Parameterizing Intersecting Surfaces via Invariants
Timon S. Gutleb, Rhyan Barrett, Julia Westermayr, Christoph Ortner

TL;DR
This paper presents numerical methods for reconstructing intersecting hypersurfaces from data, motivated by applications in molecular chemistry, demonstrating convergence, stability, and practical effectiveness in modeling electronic states.
Contribution
It introduces and analyzes companion matrix methods for hypersurface reconstruction from unordered data, with applications to molecular energy surfaces.
Findings
Methods accurately reconstruct energy surfaces in chemistry applications.
The approach demonstrates predicted convergence and stability behaviors.

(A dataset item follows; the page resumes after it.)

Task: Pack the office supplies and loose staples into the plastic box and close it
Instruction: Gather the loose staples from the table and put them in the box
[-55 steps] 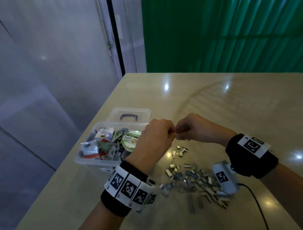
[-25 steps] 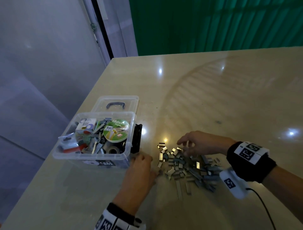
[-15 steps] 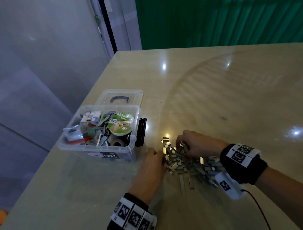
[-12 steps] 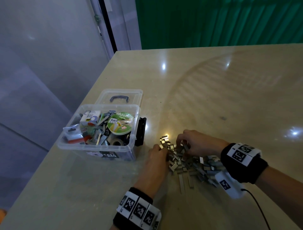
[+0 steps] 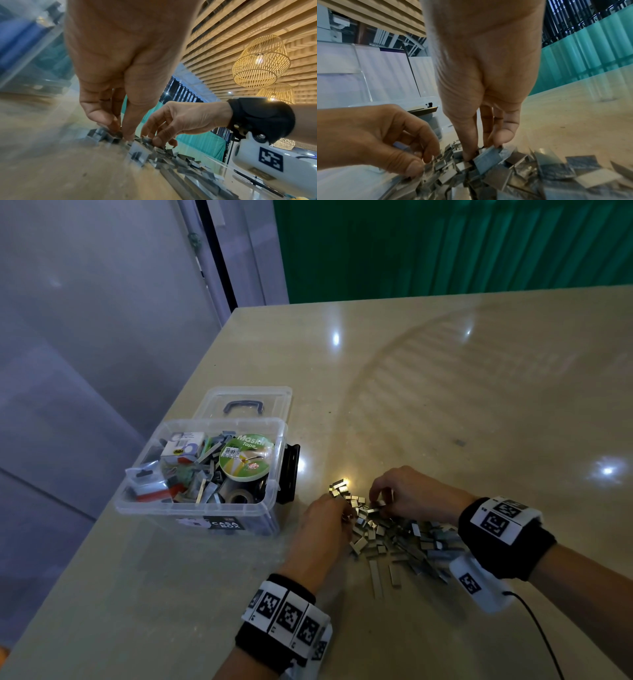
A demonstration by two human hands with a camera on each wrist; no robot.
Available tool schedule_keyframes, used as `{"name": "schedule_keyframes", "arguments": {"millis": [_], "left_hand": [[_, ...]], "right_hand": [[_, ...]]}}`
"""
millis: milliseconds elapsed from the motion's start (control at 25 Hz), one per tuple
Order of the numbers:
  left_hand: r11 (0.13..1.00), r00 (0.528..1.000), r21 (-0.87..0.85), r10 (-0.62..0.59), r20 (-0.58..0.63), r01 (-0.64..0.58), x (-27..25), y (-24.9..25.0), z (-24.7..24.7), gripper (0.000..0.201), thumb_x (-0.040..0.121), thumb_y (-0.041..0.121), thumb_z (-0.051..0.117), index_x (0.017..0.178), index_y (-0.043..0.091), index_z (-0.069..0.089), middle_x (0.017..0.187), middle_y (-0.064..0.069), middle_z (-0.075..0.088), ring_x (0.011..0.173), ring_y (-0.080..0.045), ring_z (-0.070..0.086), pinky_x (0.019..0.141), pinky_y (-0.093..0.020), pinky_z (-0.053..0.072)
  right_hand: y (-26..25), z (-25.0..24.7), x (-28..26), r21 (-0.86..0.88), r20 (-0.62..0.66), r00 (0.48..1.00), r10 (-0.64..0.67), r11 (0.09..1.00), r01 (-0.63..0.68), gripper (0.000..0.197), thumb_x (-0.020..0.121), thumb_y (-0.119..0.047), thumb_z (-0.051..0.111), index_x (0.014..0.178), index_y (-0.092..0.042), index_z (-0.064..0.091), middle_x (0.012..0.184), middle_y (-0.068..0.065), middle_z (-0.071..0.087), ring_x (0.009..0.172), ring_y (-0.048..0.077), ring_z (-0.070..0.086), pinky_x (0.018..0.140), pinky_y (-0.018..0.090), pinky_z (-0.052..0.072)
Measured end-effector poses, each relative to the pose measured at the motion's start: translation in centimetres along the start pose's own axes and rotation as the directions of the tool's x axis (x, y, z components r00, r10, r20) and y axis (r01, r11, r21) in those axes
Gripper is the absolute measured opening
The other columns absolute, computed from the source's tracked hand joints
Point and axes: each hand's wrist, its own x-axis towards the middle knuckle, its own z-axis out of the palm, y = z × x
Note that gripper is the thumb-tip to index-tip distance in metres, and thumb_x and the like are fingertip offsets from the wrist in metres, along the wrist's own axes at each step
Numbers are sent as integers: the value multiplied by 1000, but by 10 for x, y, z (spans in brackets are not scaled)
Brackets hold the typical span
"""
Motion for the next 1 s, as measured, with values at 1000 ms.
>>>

Successful numerical experiments on Graphene and SO2 molecules.
Abstract
We introduce and analyze numerical companion matrix methods for the reconstruction of hypersurfaces with crossings from smooth interpolants given unordered or, without loss of generality, value-sorted data. The problem is motivated by the desire to machine learn potential energy surfaces arising in molecular excited state computational chemistry applications. We present simplified models which reproduce the analytically predicted convergence and stability behaviors as well as two application-oriented numerical experiments: the electronic excited states of Graphene featuring Dirac conical cusps and energy surfaces corresponding to a sulfur dioxide () molecule in different configurations.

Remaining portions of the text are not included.